Can a Running Dog Have Angular Momentum Relative to a Nearby Merry-Go-Round?

[kehler]

If two things were not connected or touching each other and one of those things were moving with linear rater than rotational velocity - let's say a dog running down the road and a merry go-round on the side of the road - can we still calculate the angular momentum of the dog relative to the centre of the merry go round? Does the dog even have angular momentum since it's running in a straight line?
I'm having trouble grasping the concepts of angular momentum and torque. I've read the text I can't apply what I've read given a question that doesn't just involve plucking in numbers into a formula. Any suggestions on what I can do?

Any help would be appreciated :)

 

[Doc Al]

If two things were not connected or touching each other and one of those things were moving with linear rater than rotational velocity - let's say a dog running down the road and a merry go-round on the side of the road - can we still calculate the angular momentum of the dog relative to the centre of the merry go round?

Sure.

Does the dog even have angular momentum since it's running in a straight line?

About that point it does (but not about its center of mass, which is what you might be thinking of). After all, it is kind of "rotating" about that point as it passes by.

Reading these might help a bit: http://hyperphysics.phy-astr.gsu.edu/Hbase/amom.html"

 

[kehler]

Thanks. So if the dog has angular momentum, its angular momentum with respect to that point must be changing every second since it's distance from that point keeps increasing. I guess this would mean that torque is acting on the dog. Is that right?
Does this mean that the natural state of objects is to rotate unless an external torque acts upon it?

 

[Doc Al]

So if the dog has angular momentum, its angular momentum with respect to that point must be changing every second since it's distance from that point keeps increasing.

No. Its angular momentum is given by:
\vec{L} = \vec{r}\times\vec{p}

Where p is the dog's linear momentum and r is the position vector vector of the dog as measured from the reference point in question. The magnitude of that vector product equals rp\sin\theta. Even though the distance r changes, the product r\sin\theta does not change. (It's the distance from the reference point to the line of the dog's motion.)

So the dog's angular momentum about that point doesn't change and thus no torque is required.

I guess this would mean that torque is acting on the dog.
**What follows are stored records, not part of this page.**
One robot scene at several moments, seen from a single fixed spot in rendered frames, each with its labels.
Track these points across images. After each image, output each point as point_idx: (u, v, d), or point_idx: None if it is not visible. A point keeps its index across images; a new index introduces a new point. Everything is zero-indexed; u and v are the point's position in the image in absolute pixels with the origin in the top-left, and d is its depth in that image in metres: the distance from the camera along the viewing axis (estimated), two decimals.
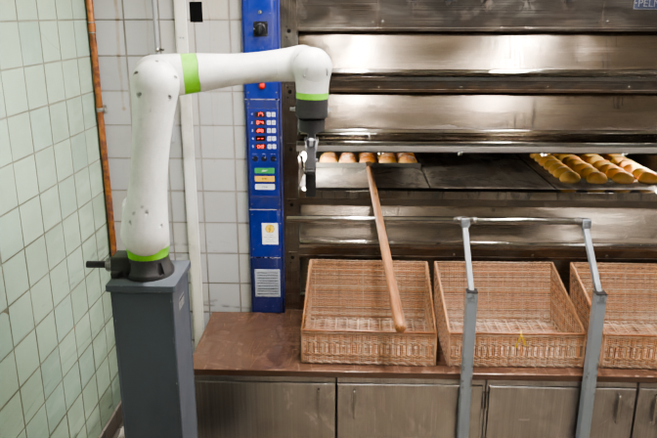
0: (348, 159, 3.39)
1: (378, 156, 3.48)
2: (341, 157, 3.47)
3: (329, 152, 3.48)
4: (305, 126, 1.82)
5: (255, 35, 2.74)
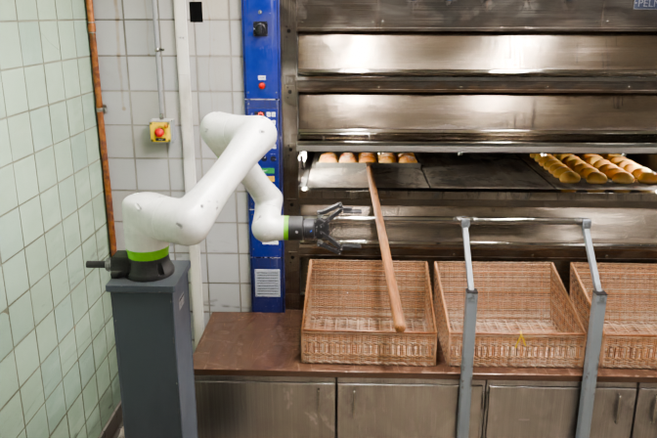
0: (348, 159, 3.39)
1: (378, 156, 3.48)
2: (341, 157, 3.47)
3: (329, 152, 3.48)
4: None
5: (255, 35, 2.74)
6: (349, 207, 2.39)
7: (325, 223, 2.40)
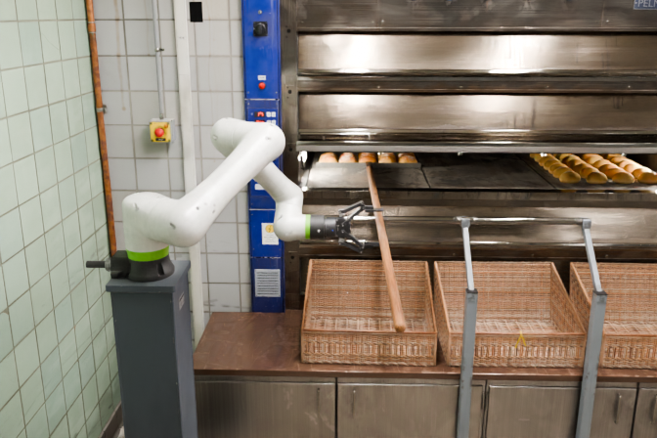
0: (348, 159, 3.39)
1: (378, 156, 3.48)
2: (341, 157, 3.47)
3: (329, 152, 3.48)
4: None
5: (255, 35, 2.74)
6: (371, 206, 2.39)
7: (346, 222, 2.39)
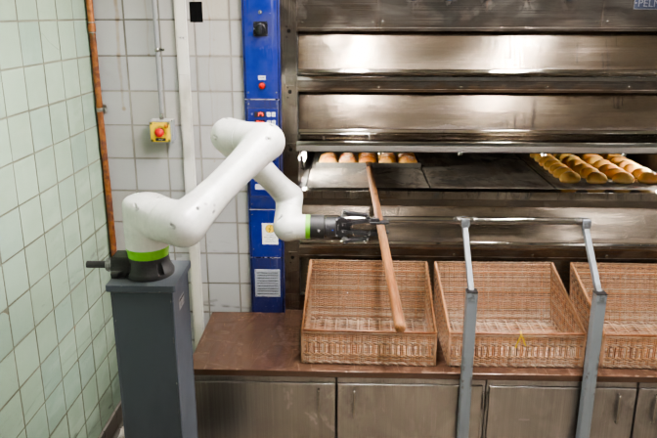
0: (348, 159, 3.39)
1: (378, 156, 3.48)
2: (341, 157, 3.47)
3: (329, 152, 3.48)
4: None
5: (255, 35, 2.74)
6: (376, 219, 2.40)
7: (347, 224, 2.40)
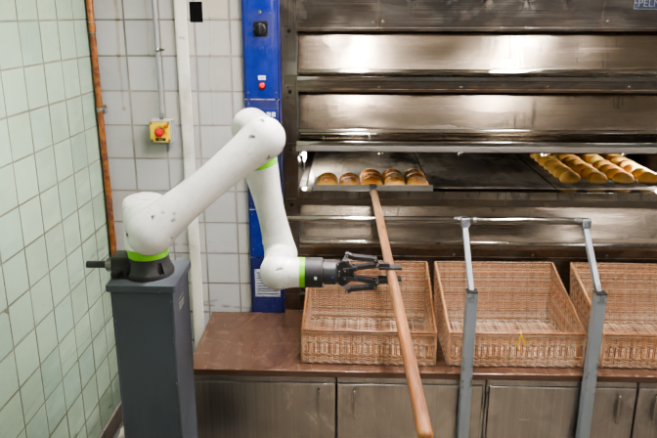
0: (349, 181, 2.95)
1: (384, 177, 3.04)
2: (341, 178, 3.03)
3: (328, 172, 3.05)
4: None
5: (255, 35, 2.74)
6: (386, 263, 1.97)
7: (351, 270, 1.96)
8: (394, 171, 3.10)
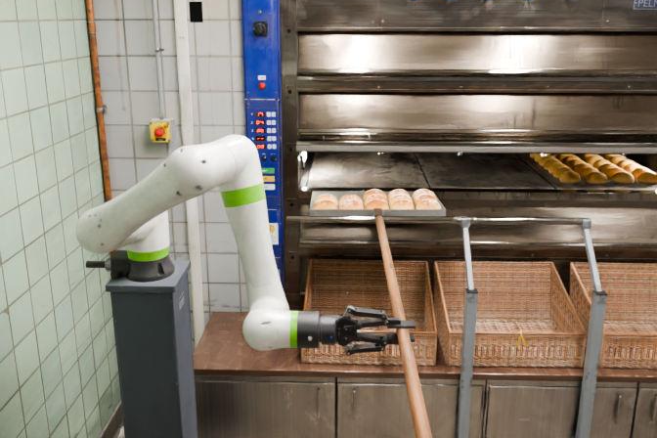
0: (351, 205, 2.60)
1: (390, 199, 2.69)
2: (342, 200, 2.68)
3: (328, 195, 2.70)
4: None
5: (255, 35, 2.74)
6: (397, 320, 1.61)
7: (353, 328, 1.61)
8: (401, 193, 2.75)
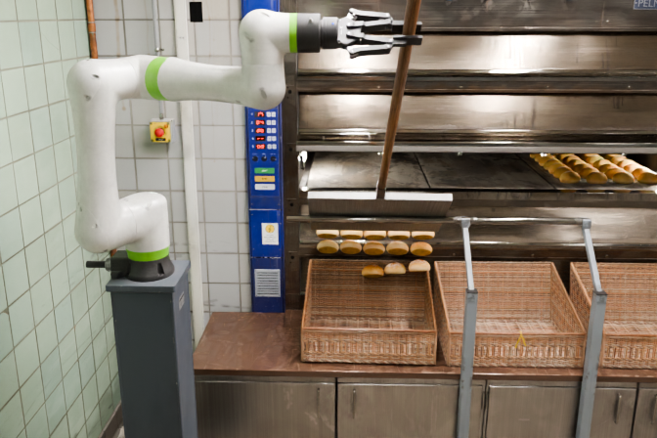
0: None
1: (387, 244, 2.93)
2: (342, 242, 2.92)
3: None
4: (329, 49, 1.54)
5: None
6: (402, 20, 1.54)
7: (357, 23, 1.53)
8: (397, 264, 2.94)
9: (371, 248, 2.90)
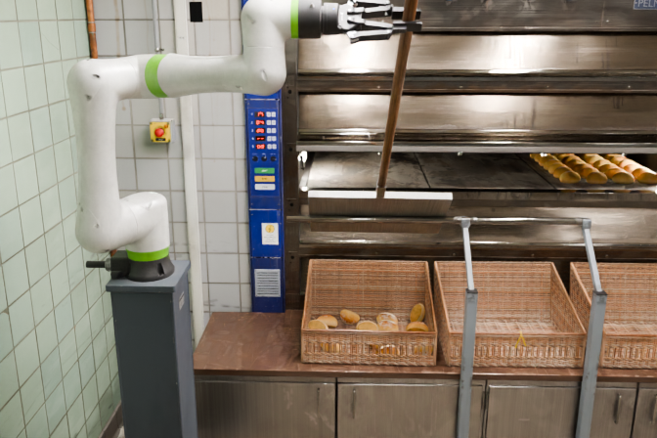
0: None
1: (377, 316, 2.95)
2: None
3: None
4: (330, 34, 1.56)
5: None
6: (401, 7, 1.56)
7: (357, 9, 1.55)
8: (388, 325, 2.85)
9: (364, 323, 2.83)
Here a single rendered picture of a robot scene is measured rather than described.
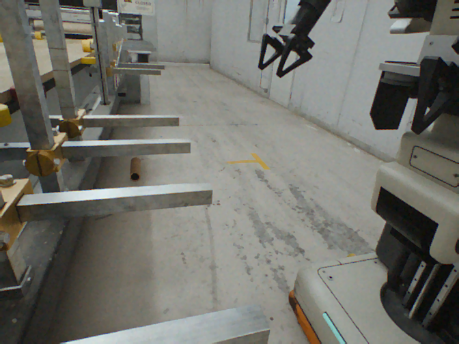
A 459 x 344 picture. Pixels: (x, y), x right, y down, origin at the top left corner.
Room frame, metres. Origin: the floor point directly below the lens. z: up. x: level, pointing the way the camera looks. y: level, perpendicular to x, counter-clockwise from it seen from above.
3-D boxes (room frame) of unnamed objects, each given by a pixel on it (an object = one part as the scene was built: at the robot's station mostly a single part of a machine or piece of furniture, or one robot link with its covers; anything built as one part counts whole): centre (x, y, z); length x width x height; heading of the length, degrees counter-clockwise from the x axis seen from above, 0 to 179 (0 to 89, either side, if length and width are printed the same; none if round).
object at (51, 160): (0.55, 0.40, 0.81); 0.14 x 0.06 x 0.05; 18
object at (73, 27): (4.27, 2.17, 1.05); 1.43 x 0.12 x 0.12; 108
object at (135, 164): (2.03, 0.78, 0.04); 0.30 x 0.08 x 0.08; 18
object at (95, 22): (1.47, 0.69, 0.93); 0.05 x 0.05 x 0.45; 18
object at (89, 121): (0.83, 0.39, 0.80); 0.43 x 0.03 x 0.04; 108
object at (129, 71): (1.78, 0.70, 0.84); 0.43 x 0.03 x 0.04; 108
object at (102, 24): (1.72, 0.77, 0.87); 0.04 x 0.04 x 0.48; 18
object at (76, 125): (0.79, 0.48, 0.81); 0.14 x 0.06 x 0.05; 18
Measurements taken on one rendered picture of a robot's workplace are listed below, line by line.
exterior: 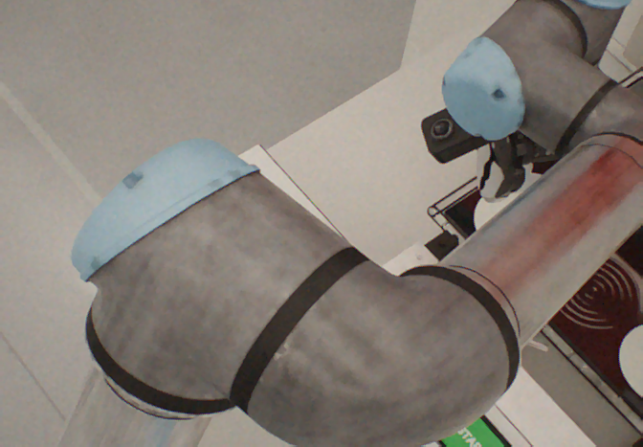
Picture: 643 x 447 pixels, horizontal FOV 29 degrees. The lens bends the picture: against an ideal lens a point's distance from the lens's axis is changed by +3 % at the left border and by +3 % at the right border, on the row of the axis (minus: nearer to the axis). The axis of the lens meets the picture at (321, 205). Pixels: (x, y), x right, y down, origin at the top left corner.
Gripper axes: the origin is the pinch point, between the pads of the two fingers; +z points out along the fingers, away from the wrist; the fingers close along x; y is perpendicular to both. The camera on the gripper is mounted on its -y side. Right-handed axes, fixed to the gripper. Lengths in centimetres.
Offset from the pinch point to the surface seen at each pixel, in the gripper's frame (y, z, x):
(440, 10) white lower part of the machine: 19, 35, 54
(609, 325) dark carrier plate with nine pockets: 11.6, 9.2, -13.8
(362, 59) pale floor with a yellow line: 26, 99, 95
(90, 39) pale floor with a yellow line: -30, 99, 110
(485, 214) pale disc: 3.0, 9.0, 2.2
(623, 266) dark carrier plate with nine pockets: 15.9, 9.1, -7.2
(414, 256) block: -6.8, 8.3, -1.7
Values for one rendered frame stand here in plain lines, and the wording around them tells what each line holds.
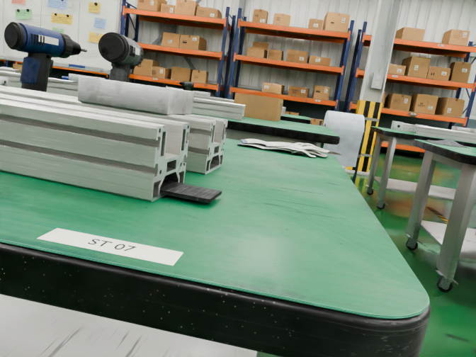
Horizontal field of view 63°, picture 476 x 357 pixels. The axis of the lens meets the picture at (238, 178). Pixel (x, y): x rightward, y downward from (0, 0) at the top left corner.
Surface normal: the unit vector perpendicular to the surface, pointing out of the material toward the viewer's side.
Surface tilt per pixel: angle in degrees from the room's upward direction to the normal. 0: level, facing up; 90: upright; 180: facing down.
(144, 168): 90
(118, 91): 90
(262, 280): 0
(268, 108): 89
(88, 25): 90
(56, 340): 0
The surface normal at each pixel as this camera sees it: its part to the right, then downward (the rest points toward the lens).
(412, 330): 0.47, 0.25
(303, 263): 0.13, -0.97
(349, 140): -0.13, 0.39
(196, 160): -0.23, 0.17
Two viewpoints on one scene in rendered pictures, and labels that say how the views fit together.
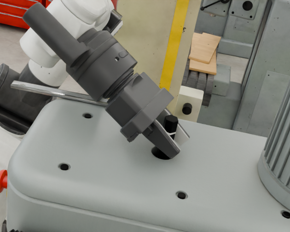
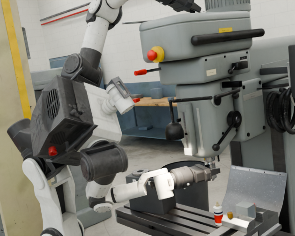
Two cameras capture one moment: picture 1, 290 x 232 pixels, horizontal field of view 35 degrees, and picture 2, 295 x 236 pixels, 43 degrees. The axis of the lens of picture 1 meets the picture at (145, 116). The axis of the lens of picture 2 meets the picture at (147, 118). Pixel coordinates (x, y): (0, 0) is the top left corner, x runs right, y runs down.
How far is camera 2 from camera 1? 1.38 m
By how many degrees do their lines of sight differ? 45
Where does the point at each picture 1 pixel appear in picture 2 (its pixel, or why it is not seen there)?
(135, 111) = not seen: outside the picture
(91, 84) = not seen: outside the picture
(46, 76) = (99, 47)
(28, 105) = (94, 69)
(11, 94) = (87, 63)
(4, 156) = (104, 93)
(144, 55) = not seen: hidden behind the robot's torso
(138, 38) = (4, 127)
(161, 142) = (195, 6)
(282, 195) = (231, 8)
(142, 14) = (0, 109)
Is that right?

Not at all. It would be pretty weird if the dog felt a torque acting just by running in a straight line.

Does this mean that the natural state of objects is to rotate unless an external torque acts upon it?

Not at all.

 

[kehler]

Thanks for that. I think I might have to read the chapter again. It's rather difficult to get it in my head after years of just dealing with linear momentum and energy.